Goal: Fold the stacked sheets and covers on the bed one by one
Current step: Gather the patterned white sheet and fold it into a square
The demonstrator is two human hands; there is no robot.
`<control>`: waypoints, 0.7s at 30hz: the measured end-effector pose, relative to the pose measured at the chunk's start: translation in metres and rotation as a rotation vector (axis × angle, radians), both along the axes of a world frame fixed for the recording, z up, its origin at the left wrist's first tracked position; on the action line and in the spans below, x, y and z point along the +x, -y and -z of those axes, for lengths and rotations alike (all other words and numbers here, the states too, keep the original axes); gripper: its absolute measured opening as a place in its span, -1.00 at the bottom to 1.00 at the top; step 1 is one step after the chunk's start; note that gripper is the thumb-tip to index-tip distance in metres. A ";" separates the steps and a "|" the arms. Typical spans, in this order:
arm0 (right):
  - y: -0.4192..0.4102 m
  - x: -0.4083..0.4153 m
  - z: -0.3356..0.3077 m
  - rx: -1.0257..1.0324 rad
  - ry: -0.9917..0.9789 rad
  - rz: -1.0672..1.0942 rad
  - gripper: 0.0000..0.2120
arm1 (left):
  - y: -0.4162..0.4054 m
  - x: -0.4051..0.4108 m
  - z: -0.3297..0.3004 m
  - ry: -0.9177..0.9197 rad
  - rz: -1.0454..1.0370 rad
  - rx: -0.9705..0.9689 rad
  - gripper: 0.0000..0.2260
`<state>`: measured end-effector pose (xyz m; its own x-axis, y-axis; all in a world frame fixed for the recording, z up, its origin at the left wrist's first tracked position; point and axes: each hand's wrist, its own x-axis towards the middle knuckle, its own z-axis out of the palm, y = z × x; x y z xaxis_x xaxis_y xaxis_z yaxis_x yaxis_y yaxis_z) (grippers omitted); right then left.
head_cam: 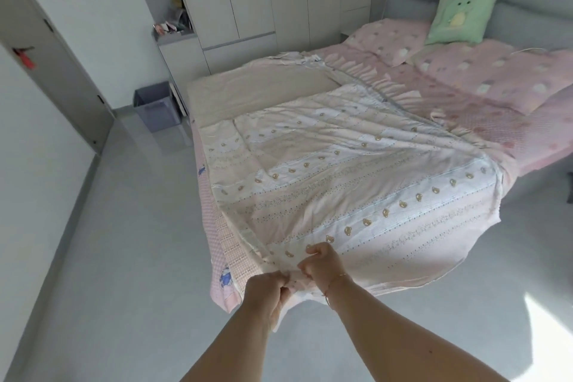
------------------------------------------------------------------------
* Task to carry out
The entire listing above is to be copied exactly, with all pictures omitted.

* Answer area
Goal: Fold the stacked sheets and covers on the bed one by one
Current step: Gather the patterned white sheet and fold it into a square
The demonstrator is two human hands; there is no robot.
`<control>`: waypoints, 0.7s at 30hz: the measured end-effector pose, relative to the pose measured at the chunk's start: translation in metres and rotation as a rotation vector (axis × angle, radians), both along the axes of a world frame fixed for the recording, z up, its origin at the left wrist's first tracked position; on the action line and in the spans below, x, y and z point along the +x, -y and -z of those axes, for lengths and rotations alike (all other words and numbers here, the states too, keep the original axes); gripper: its absolute measured opening as a place in its span, -1.00 at the bottom to 1.00 at the top; step 1 is one step after the chunk's start; note that gripper is the thumb-tip to index-tip distance in metres. A ";" separates the steps and a "|" the arms. Typical spans, in this order:
arm0 (right):
  - y: -0.4192..0.4102 m
  - x: -0.4083..0.4153 m
  - z: -0.3356..0.3077 m
  - rx: -1.0257..1.0324 rad
  - ry: -0.9917..0.9789 rad
  - rz: -1.0672..1.0942 rad
  - gripper: 0.0000..0.2120
arm1 (left):
  - y: -0.4162..0.4054 m
  - x: -0.4051..0.4108 m
  - z: -0.3297..0.3004 m
  - ry: -0.9177..0.9197 rad
  - rz: -1.0454..1.0370 rad
  - rx: -0.9705..0.9689 rad
  - gripper: 0.0000..0.2260
`<state>`: measured end-effector pose (xyz m; its own x-axis, y-axis; all in a world frame fixed for the recording, z up, its origin at the left wrist's first tracked position; point and axes: each hand's wrist, its own x-axis towards the middle knuckle, its own z-axis out of the palm, y = z × x; x y z xaxis_x xaxis_y xaxis_z yaxis_x yaxis_y yaxis_z) (grippers omitted); right then left.
head_cam: 

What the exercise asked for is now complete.